• Problem: A copy of the listing below is needed, exact in every line and without images.

>>>>>

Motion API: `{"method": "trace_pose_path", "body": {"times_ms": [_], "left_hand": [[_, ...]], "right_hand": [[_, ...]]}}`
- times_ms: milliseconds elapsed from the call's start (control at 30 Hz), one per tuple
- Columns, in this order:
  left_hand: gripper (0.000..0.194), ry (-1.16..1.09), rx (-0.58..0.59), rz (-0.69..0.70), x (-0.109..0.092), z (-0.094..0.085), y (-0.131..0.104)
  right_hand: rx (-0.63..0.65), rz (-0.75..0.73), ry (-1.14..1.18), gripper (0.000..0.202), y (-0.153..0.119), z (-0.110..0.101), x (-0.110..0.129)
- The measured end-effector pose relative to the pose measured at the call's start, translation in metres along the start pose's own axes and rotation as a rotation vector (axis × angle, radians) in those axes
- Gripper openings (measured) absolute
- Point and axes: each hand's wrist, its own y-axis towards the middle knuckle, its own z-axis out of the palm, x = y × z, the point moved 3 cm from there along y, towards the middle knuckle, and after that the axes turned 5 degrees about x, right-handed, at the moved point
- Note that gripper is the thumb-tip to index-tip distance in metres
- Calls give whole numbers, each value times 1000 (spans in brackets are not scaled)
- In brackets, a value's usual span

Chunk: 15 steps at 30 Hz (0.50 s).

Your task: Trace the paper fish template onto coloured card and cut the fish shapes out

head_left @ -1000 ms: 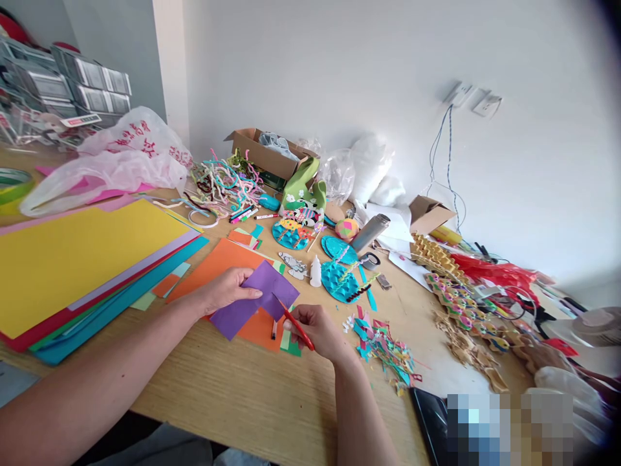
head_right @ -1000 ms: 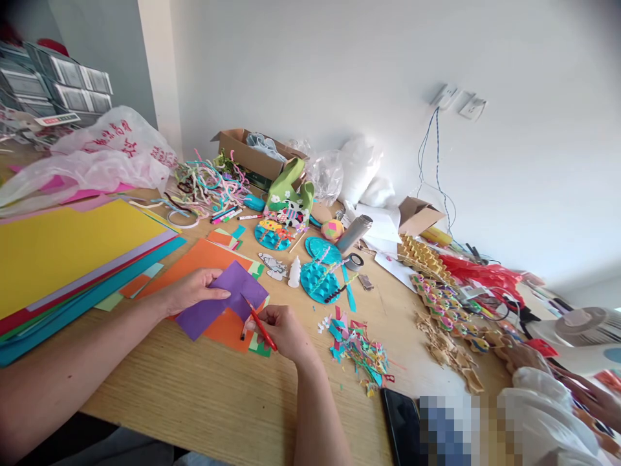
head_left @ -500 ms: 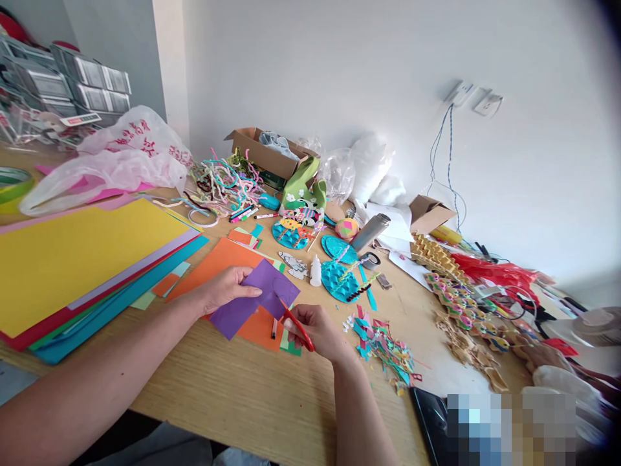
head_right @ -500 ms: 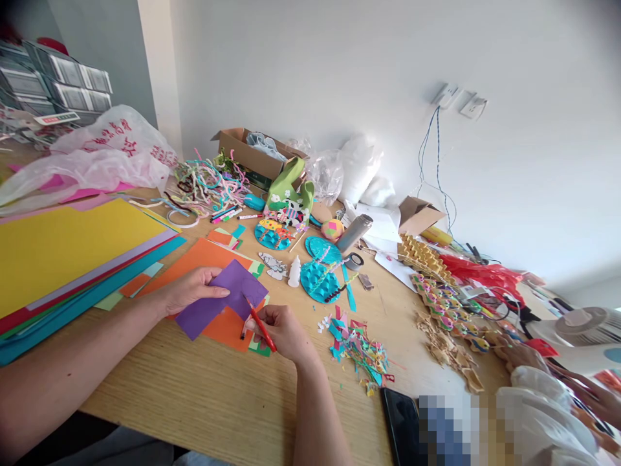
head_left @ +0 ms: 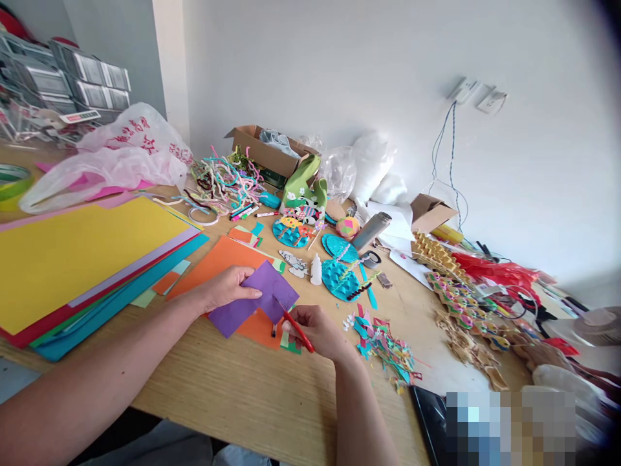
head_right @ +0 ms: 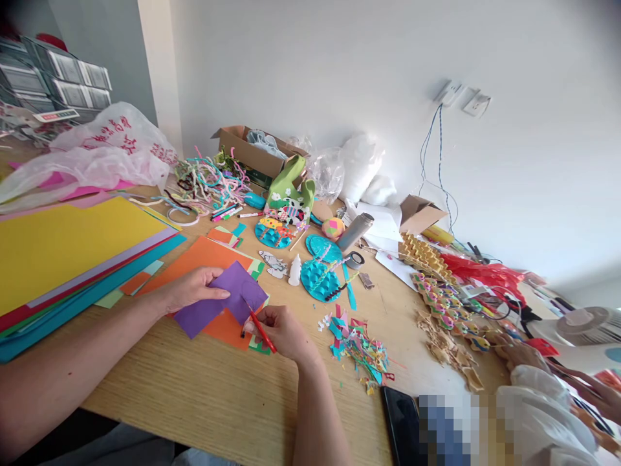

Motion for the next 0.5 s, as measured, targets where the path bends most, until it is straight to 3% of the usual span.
{"method": "trace_pose_path", "body": {"times_ms": [500], "left_hand": [[37,-146,38,-29,1,0,-2]], "right_hand": [[102,-110,85,51,-1,-1,-3]]}}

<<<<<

• Exercise solution:
Motion API: `{"method": "trace_pose_path", "body": {"times_ms": [_], "left_hand": [[_, ...]], "right_hand": [[_, ...]]}}`
- times_ms: milliseconds elapsed from the call's start (control at 30 Hz), one per tuple
- Columns, in this order:
  left_hand: gripper (0.000..0.194), ry (-1.16..1.09), rx (-0.58..0.59), rz (-0.69..0.70), x (-0.109..0.092), z (-0.094..0.085), y (-0.131..0.104)
  right_hand: rx (-0.63..0.65), rz (-0.75..0.73), ry (-1.14..1.18), gripper (0.000..0.202), y (-0.153..0.119), z (-0.110..0.101), x (-0.110..0.129)
- The measured end-effector pose relative to the pose measured at the call's start, translation in metres along the start pose's own axes and rotation as a rotation vector (axis × angle, radians) in those axes
- Gripper openings (measured) absolute
- Point and axes: each hand's wrist, its own y-axis towards the middle knuckle, its own z-axis out of the palm, x = y × z, the point moved 3 cm from there along y, towards the middle knuckle, and after that the axes turned 5 degrees about x, right-handed, at the moved point
- Note that gripper is the thumb-tip to index-tip distance in metres
- Calls give whole numbers, each value times 1000 (spans in brackets are not scaled)
- In brackets, a value's usual span

Chunk: 15 steps at 30 Hz (0.50 s).

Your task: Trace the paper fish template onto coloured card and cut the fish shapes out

head_left @ -1000 ms: 
head_right @ -1000 ms: 
head_left @ -500 ms: 
head_right @ -500 ms: 
head_left @ +0 ms: 
head_right @ +0 ms: 

Motion for the next 0.5 s, as measured, targets where the path bends most, until it is straight to 3% of the usual span.
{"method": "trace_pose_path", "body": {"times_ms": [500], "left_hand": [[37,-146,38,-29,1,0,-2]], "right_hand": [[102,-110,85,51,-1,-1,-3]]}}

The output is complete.